Crop progress and a stripe rust update

Crop progress and a stripe rust update

Farm and Ranch April 20, 2010 Xianming Chen with USDA’s Agricultural Research Service in Pullman says a scouting trip April 15th did not find any stripe rust in wheat fields in the Horse Heaven Hills and Walla Walla regions of Washington. However, Chen reports the disease was just starting to appear in wheat nurseries at the Hermiston, Oregon Experiment Station. In western Washington stripe rust was common in commercial wheat fields and most had been sprayed with fungicides.

USDA meteorologist Mark Brusberg says the winter wheat crop nationally continues to improve.

Brusberg: “Overall conditions are very good.

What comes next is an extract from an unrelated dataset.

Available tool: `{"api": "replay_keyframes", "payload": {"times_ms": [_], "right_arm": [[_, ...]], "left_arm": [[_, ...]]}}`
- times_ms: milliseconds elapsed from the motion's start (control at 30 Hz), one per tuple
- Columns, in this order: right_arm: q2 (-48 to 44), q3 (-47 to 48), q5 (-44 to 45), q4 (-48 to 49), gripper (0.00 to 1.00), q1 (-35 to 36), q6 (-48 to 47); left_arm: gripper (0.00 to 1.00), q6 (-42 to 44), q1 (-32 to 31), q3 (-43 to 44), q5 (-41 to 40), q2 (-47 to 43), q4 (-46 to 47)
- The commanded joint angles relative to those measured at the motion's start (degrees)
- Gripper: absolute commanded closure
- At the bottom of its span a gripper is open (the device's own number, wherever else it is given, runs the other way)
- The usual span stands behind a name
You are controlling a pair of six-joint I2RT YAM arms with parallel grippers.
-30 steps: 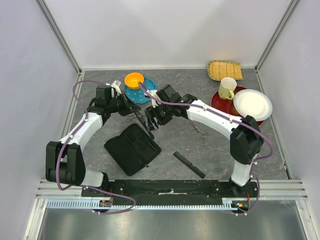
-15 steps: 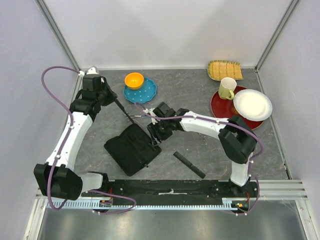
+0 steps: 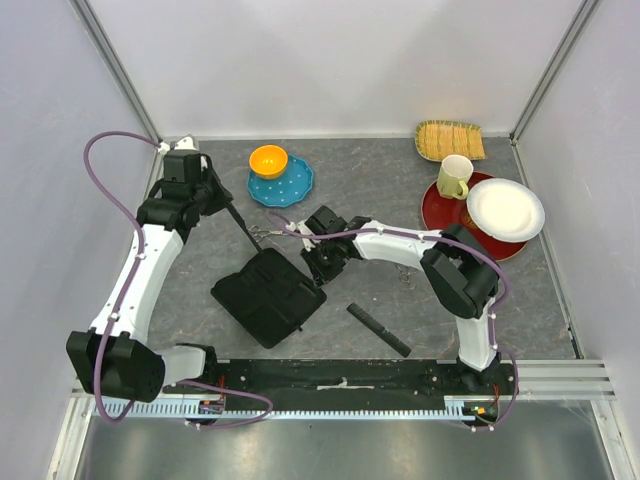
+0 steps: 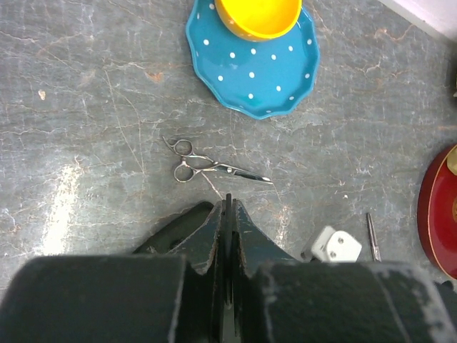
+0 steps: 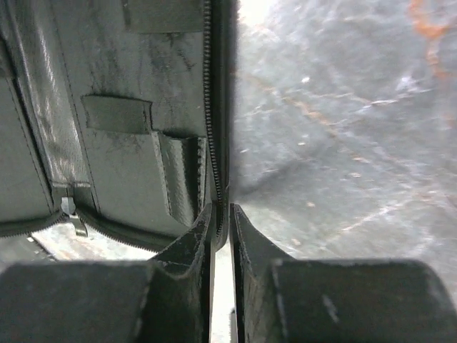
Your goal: Sort the hair-cutting tools
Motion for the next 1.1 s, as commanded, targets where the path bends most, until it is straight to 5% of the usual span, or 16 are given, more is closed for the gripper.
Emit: {"api": "replay_keyframes", "payload": {"times_ms": [0, 300, 567, 833, 1067], "right_arm": [[0.04, 3.4, 8.7, -1.74, 0.8, -2.72, -7.29], [6.19, 12.89, 28.06, -2.98, 0.76, -5.79, -14.42], [0.4, 13.96, 25.28, 0.98, 0.36, -6.59, -9.6], [-7.68, 3.68, 13.04, 0.89, 0.44, -5.1, 7.52], [-7.08, -3.71, 5.14, 2.83, 0.51, -3.86, 12.73]], "left_arm": [[0.92, 2.75, 0.54, 2.42, 2.54, 0.76, -0.13], [0.89, 2.75, 0.72, 2.77, 4.39, 1.03, -0.92], [0.85, 2.75, 1.33, 3.13, 4.39, 0.32, -1.54], [0.84, 2.23, 1.69, 3.57, 6.41, 0.06, -1.53], [0.84, 0.56, 1.86, 2.51, 13.08, 0.76, -1.62]]}}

The percentage of the crop rated good to excellent was 69% this week. That is up from last week and it is much better than last year‘s 43 percent. And the combination of the warm, showery weather on the Great Plains where it had been dry and the warm dry weather in the soft red winter wheat areas of the Midwest where it had been too time, really did provide good conditions for that early wheat growth.”

In the Pacific Northwest winter wheat is rated 87 percent good to excellent in Idaho, 76 percent good to excellent in Washington and 53 percent good to excellent in Oregon.

Farmers across the U.S. are making good progress in planting spring wheat. At the start of this week 20 percent of the crop had been sown compared to just six percent last year at this time and the five year average for now of fourteen percent.

Nineteen percent of the U.S. corn crop is in the ground now, which compares to the five year average of nine percent.

I’m Bob Hoff and that’s the Northwest Farm and Ranch Report on Northwest Aginfo Net.